Из кранов потечёт и мёд, и ром.
Из зажигалки - газ
Он не рассчитывал на следующий водозабор.
– Открыв ящик, Пандора выпустила все несчастия. Кроме… надежды[64].
– Третьи сутки кукиш кажет в животе кишка кишке. И ни спичек, ни махорки – все раскисло от воды. Согласись, Василий Теркин, хуже нет уже беды?
Нарывы на коже чесались, лопались, кровоточили, увеличивая красные сектора раздражение и гниения. Добавляя в зловоние хранилища новые острые нотки.
– Дальше мы не протянем.
– Ты дни–то еще считаешь?
– Считаю, корова, считаю.
– Молодец. Вдыхай глубже.
– Исчезни.
- Проснувшись ночью, думаю, заготовил ли ты что-нибудь для меня?
– Предлагаешь, вместе с питанием сон отменить?
– Предлагаю осознать – вдвоем нам здесь не выжить.
– Что ж, проваливай. Я один посижу.
Они еще долго сидели и смотрели в стену – финальная стадия растительного увядания.
– Тебе не увернуться от печального факта – кого–то из нас придется аннулировать. Избавиться друг от друга – единственный ключ, оставшийся у меня за пазухой.
- Иди в пень.
- Тебя требуется превентивно обесточить. Задушить, огреть по голове тяжелым. Надо любой ценой взбодриться. Даже всеразрушающим конфликтом.
- Зачем?
- Мясо. Лакомые кусочки. Иначе не дотянуть.
- Ха-ха. Я готов взрезать тебе пузо.
- Ну, это мы еще посмотрим, кто кому, - Наталия наклонилась к уху Кутялкина. Его окутал привычный тяжелый запах немытого тела. Голос зазвучал иначе – внятно и связно:
– Выйдешь ты отсюда или нет уже никому не важно. Тебя могут спасти чисто случайно: «что там эти долбоёбы делают? аааа, ну, ладно, вытащите их оттуда». Если мы еще нужны кому-то за дверью, им не понравится, если мы бестолково перегрыземся. Испытаем судьбу в стычке кровавой?

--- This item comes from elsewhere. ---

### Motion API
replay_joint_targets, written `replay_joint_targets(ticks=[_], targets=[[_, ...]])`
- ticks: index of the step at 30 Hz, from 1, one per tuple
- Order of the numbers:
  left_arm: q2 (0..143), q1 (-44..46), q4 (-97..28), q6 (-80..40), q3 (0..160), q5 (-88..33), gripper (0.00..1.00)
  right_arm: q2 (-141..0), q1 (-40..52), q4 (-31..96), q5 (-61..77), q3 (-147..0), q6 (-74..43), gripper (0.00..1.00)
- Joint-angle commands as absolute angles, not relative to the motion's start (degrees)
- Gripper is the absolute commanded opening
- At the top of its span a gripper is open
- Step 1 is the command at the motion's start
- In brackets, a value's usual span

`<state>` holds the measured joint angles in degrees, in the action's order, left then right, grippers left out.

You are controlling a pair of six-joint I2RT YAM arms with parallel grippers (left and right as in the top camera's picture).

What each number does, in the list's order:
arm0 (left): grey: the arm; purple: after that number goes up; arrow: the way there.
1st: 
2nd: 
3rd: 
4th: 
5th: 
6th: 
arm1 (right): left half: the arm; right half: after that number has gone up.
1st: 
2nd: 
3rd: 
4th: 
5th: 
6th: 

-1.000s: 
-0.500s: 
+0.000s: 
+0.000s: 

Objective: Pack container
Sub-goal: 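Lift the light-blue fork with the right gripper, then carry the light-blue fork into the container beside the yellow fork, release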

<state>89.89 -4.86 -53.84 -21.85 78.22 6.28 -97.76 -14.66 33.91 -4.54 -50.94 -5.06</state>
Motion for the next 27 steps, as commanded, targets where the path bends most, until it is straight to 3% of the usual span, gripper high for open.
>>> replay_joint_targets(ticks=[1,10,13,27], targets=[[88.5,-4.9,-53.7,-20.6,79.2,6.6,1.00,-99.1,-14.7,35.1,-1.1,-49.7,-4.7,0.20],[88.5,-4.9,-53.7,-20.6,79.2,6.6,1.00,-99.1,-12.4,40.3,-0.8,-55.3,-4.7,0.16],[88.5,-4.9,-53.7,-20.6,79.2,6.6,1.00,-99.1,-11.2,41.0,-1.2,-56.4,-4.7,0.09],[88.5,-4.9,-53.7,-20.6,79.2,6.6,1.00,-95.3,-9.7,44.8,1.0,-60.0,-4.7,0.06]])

Наталия провела ладонью поперек горла – этот жест мог означать всё, что угодно – «она вдоволь нахлебалась здешней действительности», «если и сегодня ничего не получится, удавлюсь», «не подыграешь мне, перегрызу горло».
– Думаешь, если бы мы сразу морды друг другу расквашивать нас вытащили бы?
– Тише бубни, бестолочь. Не вытащили бы. Наверняка нас законсервировали. Проходить испытание временем. Показываем зубы и коньячную выдержку. Зачем им буйные–бестолковые? Таких семь ярдов на шарике. Только не спрашивай, зачем мы вообще нужны тем, кто нас сюда упёк.
Пока они лениво хрустели опостылевшей пищей, Гриша удерживался в сознании, представляя, как вобьет в горло зубы госпожи Кох.